Copy out all lines from the material that contain the string "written".

-- Opening Marker --

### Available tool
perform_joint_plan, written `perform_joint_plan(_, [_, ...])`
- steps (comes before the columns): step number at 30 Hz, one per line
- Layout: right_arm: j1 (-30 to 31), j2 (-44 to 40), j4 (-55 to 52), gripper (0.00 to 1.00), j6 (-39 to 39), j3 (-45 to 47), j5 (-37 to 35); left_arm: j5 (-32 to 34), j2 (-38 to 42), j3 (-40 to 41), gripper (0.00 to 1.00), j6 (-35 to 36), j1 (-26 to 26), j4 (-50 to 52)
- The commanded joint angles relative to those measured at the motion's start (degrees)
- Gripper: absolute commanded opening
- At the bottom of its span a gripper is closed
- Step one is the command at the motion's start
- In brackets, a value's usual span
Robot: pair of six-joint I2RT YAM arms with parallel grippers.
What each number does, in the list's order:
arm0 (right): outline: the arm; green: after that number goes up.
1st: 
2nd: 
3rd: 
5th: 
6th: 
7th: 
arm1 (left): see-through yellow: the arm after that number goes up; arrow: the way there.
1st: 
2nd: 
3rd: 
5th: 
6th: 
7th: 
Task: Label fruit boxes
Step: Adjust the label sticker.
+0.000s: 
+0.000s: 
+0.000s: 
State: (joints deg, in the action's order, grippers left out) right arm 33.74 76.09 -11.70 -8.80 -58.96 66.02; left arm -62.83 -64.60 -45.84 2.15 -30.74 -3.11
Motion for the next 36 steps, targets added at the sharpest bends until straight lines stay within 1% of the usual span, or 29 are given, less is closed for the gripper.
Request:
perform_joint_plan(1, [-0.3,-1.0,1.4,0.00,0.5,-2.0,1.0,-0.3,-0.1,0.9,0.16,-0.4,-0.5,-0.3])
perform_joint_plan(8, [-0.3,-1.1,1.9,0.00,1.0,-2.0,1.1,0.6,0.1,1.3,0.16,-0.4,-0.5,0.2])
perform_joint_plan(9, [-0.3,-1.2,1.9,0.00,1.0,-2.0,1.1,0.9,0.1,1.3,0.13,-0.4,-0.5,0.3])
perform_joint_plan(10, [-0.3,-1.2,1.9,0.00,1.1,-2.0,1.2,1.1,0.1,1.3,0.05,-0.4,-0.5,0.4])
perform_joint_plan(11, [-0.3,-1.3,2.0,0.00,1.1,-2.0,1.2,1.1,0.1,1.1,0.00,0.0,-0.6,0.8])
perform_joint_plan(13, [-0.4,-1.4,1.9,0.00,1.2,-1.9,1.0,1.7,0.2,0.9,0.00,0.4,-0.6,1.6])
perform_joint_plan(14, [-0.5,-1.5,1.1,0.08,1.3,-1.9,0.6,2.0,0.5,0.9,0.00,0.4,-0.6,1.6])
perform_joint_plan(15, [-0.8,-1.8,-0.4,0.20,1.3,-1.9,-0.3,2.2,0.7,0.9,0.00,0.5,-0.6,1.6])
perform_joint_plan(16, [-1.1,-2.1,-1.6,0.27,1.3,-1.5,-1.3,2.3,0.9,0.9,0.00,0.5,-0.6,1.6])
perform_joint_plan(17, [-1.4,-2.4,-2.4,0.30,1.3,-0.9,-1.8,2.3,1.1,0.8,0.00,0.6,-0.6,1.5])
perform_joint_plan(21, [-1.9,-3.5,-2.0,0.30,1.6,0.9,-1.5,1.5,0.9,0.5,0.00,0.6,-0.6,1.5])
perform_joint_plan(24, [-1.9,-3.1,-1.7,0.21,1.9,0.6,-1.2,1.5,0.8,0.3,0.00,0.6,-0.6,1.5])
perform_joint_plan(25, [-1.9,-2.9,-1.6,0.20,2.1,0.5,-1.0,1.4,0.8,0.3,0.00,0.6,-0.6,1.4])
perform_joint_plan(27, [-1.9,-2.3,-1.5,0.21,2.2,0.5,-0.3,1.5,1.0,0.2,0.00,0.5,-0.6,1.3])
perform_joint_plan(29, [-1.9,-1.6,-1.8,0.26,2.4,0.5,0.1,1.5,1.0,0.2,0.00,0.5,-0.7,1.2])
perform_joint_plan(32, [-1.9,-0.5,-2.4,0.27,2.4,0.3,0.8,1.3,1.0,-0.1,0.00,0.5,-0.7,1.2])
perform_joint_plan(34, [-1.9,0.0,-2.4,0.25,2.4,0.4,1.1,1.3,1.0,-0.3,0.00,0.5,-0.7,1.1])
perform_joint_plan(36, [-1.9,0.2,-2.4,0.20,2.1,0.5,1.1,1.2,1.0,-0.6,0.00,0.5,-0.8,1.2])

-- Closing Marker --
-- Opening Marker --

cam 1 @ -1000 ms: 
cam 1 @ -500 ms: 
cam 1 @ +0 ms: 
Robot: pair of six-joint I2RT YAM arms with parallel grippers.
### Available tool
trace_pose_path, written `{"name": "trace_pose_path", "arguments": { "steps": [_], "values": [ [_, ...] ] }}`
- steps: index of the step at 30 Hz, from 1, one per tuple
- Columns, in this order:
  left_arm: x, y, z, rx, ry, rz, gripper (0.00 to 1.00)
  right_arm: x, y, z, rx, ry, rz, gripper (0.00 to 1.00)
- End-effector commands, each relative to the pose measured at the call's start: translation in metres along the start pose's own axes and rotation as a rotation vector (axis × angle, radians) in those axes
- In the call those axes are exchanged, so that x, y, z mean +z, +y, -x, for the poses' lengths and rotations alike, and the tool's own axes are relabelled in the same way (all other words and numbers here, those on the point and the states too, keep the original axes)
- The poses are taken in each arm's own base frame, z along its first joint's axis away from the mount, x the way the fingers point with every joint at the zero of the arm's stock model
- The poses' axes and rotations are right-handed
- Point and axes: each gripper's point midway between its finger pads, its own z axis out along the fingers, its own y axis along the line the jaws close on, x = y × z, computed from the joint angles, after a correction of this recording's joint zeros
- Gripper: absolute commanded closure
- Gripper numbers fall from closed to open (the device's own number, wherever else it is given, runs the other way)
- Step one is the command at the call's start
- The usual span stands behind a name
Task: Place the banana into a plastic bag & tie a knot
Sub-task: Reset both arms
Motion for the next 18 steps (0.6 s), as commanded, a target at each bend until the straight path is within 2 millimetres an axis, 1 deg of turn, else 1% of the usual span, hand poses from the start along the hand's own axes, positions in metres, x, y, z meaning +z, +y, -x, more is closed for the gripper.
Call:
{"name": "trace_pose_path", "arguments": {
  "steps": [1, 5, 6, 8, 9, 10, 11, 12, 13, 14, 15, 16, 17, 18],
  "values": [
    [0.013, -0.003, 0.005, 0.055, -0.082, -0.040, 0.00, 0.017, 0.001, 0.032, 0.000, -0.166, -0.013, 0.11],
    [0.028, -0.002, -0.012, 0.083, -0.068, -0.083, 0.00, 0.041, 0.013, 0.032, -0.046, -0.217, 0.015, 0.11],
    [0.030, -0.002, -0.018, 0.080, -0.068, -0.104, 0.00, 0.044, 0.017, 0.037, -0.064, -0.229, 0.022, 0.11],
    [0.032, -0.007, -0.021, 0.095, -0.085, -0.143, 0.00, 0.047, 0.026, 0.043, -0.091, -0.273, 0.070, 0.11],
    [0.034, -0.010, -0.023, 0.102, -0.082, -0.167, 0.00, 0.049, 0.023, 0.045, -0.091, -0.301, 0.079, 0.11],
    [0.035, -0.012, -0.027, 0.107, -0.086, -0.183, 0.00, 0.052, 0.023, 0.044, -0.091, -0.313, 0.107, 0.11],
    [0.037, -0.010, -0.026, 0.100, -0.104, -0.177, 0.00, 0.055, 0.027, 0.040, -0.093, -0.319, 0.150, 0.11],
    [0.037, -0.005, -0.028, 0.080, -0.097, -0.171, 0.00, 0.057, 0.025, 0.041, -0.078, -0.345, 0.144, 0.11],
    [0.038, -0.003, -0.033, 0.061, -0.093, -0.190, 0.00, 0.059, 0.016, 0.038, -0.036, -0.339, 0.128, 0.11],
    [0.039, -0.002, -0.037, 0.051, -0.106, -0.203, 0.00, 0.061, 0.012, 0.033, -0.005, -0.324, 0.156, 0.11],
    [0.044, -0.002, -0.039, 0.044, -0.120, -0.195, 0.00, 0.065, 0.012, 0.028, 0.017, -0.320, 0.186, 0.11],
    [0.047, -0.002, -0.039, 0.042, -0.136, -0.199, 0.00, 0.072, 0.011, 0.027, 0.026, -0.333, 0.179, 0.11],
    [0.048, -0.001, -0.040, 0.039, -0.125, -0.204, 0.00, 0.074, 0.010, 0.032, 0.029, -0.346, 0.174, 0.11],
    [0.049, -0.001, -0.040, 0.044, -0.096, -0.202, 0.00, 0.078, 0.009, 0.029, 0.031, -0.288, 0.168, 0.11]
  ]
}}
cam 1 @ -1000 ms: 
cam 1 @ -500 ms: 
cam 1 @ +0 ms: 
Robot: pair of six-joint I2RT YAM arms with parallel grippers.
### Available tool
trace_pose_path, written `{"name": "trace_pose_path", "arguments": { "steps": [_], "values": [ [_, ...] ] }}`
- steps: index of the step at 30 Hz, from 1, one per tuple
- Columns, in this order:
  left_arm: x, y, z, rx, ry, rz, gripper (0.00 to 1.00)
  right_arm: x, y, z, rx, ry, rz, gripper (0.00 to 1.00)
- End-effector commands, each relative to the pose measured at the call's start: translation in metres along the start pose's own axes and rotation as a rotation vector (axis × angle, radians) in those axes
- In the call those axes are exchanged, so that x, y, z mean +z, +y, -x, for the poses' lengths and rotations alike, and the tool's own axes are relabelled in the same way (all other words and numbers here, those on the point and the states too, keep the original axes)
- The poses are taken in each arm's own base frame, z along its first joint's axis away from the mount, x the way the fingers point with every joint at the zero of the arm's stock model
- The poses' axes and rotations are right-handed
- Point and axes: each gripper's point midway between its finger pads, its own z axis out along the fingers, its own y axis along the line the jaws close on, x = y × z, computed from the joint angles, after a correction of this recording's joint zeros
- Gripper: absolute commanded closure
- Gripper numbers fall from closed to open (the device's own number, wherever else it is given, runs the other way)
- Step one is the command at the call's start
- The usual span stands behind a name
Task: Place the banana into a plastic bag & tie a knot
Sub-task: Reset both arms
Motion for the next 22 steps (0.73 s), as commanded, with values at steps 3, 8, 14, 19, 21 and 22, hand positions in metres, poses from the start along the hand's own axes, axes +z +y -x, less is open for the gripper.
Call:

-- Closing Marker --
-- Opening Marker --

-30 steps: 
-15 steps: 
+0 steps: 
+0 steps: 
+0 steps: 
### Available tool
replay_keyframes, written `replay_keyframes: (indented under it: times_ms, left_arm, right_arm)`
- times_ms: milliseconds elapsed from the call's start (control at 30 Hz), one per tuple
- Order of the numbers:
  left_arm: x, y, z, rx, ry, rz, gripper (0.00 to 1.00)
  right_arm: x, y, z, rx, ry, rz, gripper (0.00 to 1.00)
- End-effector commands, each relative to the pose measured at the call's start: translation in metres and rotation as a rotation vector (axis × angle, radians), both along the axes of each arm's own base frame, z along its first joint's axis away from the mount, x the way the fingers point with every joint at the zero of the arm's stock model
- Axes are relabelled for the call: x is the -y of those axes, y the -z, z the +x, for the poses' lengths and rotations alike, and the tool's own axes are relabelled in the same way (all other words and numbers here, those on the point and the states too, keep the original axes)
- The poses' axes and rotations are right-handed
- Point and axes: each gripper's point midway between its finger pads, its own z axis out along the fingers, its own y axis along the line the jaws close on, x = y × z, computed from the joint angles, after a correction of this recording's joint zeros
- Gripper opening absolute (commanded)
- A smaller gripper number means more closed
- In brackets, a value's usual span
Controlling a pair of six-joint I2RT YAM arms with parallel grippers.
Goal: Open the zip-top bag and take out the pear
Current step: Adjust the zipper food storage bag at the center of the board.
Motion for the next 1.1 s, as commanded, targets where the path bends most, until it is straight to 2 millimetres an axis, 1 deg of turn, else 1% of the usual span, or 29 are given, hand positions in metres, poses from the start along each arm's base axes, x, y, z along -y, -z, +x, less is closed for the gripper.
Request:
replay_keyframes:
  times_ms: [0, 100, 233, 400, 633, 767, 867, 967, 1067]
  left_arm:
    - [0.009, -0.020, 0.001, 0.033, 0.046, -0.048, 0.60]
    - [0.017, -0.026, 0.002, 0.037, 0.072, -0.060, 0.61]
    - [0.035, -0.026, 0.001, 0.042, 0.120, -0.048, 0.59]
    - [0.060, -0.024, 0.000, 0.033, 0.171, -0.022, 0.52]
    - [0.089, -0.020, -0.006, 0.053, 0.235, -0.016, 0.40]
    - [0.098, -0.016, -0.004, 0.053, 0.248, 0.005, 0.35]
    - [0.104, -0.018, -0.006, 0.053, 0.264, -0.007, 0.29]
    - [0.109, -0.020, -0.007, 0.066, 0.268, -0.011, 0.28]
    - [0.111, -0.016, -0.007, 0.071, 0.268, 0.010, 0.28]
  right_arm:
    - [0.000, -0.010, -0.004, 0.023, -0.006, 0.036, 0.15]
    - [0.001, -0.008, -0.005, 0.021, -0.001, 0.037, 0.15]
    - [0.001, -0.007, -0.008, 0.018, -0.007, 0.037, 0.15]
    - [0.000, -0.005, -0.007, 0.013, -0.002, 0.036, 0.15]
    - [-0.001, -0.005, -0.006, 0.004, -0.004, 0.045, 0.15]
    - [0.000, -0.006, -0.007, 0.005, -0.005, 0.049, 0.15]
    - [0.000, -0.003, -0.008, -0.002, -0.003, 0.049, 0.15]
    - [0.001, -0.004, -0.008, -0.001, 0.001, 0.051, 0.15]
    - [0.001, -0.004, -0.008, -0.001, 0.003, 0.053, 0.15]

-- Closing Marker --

=== Problem solution ===
perform_joint_plan, written `perform_joint_plan(_, [_, ...])`
trace_pose_path, written `{"name": "trace_pose_path", "arguments": { "steps": [_], "values": [ [_, ...] ] }}`
trace_pose_path, written `{"name": "trace_pose_path", "arguments": { "steps": [_], "values": [ [_, ...] ] }}`
replay_keyframes, written `replay_keyframes: (indented under it: times_ms, left_arm, right_arm)`

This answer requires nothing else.